The import of munitions, firearms and fireworks is strictly forbidden.
Hong Kong banned imports of U.S. beef in December 2003 following a reported case of Bovine Spongiform Encephalopathy (BSE). After two years of intensive efforts by the U.S. Government and industry, the Hong Kong government in December 2005 announced the partial reopening of its market (with numerous restrictions) to deboned beef derived from animals less than 30 months of age. These restrictions, however, have discouraged most qualified U.S. beef exporters from shipping to Hong Kong. It is estimated that the two year ban (2004-2005) cost U.S. exporters approximately $160 million. World Organization for Animal Health (OIE) guidelines provide for scientifically based conditions under which all beef and beef products from animals of any age can be safely traded.
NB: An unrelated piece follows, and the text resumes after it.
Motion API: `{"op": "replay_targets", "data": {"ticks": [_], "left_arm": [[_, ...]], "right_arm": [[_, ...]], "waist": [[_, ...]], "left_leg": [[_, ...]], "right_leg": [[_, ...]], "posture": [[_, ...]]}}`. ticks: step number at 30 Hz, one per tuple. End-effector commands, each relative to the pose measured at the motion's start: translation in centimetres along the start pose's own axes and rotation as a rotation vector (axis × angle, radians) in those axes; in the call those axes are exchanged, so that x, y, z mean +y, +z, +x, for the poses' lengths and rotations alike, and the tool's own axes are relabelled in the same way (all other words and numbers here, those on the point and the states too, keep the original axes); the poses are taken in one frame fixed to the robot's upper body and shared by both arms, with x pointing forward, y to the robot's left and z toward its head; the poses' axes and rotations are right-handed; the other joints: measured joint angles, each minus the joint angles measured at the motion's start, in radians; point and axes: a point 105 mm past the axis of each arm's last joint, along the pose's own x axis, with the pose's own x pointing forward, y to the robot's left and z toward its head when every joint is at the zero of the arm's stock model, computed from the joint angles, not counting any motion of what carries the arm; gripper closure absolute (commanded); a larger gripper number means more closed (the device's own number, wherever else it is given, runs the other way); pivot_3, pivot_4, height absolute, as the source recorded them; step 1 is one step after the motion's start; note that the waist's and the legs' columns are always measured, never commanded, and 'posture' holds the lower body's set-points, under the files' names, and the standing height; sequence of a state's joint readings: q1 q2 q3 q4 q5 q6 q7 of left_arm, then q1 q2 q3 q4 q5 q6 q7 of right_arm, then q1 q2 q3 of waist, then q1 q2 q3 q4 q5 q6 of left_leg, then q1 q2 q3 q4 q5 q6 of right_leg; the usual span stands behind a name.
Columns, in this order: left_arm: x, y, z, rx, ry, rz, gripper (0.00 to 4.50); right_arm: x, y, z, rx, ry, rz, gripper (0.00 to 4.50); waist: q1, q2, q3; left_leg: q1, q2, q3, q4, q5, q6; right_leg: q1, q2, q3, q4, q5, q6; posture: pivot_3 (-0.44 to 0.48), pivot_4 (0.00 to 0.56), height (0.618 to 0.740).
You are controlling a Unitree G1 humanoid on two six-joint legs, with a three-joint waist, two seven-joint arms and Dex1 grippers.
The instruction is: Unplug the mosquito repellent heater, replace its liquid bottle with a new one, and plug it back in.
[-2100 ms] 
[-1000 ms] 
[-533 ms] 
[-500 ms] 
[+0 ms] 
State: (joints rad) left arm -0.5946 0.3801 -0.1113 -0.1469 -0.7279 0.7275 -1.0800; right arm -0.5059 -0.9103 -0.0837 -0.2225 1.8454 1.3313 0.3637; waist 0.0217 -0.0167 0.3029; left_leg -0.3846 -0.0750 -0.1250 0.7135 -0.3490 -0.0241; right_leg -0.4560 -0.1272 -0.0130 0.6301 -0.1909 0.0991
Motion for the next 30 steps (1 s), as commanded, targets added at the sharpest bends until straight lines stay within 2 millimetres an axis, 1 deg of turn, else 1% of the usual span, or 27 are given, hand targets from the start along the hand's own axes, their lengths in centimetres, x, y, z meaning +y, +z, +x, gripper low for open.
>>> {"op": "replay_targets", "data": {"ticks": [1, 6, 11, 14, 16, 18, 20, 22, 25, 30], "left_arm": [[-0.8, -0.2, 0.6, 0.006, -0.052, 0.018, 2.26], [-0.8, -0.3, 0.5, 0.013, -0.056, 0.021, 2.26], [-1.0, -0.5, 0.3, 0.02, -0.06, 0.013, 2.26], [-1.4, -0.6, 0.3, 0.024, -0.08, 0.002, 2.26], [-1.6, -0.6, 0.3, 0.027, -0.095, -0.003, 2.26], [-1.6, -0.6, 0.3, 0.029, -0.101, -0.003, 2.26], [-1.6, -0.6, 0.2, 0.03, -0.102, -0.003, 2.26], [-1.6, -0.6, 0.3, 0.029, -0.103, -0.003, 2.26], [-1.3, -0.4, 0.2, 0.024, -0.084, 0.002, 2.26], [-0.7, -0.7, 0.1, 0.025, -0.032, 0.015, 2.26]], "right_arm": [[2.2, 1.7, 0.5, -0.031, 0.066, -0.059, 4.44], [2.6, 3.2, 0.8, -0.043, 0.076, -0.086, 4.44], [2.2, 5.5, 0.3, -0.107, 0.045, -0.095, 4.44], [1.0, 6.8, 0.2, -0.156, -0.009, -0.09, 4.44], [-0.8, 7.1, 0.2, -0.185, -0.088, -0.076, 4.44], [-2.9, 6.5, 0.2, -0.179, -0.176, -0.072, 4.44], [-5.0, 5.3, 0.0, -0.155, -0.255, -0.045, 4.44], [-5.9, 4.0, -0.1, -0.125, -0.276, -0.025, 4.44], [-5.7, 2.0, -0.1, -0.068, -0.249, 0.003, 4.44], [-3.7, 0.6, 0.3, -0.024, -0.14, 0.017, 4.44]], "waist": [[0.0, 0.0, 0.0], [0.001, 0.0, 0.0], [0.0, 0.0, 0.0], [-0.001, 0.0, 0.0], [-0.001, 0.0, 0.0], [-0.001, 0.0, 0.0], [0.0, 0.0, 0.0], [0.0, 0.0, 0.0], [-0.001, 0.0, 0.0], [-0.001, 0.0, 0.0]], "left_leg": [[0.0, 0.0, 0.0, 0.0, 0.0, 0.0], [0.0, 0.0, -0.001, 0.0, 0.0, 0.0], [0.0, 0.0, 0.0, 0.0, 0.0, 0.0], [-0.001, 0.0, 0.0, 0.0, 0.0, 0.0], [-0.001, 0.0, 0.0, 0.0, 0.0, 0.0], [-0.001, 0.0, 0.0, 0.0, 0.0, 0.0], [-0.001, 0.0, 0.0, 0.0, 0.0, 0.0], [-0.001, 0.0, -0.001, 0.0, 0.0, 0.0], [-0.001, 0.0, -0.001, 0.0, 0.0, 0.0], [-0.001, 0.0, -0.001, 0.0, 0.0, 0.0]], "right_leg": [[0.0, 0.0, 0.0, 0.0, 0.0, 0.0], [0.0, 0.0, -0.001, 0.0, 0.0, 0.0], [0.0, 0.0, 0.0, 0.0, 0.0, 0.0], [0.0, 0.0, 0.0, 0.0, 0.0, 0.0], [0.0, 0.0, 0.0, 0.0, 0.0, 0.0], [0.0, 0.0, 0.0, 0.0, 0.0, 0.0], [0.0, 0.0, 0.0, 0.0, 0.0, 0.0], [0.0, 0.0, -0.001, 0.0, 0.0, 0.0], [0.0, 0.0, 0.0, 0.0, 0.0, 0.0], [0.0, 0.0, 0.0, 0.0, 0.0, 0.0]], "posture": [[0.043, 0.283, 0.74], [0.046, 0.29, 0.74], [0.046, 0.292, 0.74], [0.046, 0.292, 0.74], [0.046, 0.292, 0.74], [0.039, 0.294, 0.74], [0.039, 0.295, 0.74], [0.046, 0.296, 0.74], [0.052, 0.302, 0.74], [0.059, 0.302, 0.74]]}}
In May 2007, the OIE classified the United States as controlled risk for BSE. The United States continues to press Hong Kong to fully open its market for all U.S. beef and beef products on the basis of the OIE guidelines and the OIE’s classification of the United States as controlled risk for BSE. Restrictions have limited U.S. exports of beef and beef variety meats to Hong Kong. However, the value of US beef and beef products exports to Hong Kong reached record high of US$84 million in 2009, surpassing the $82 million export value in 2003.
Hong Kong has offered to open its market in three phases to all OIE-consistent beef products. Hong Kong authorities conducted an audit visit in October 2009 to beef processing facilities in the United States. Pending Hong Kong’s submission of its findings, the two sides have agreed to attempt to negotiate a protocol governing all aspects of Hong Kong imports of U.S. beef.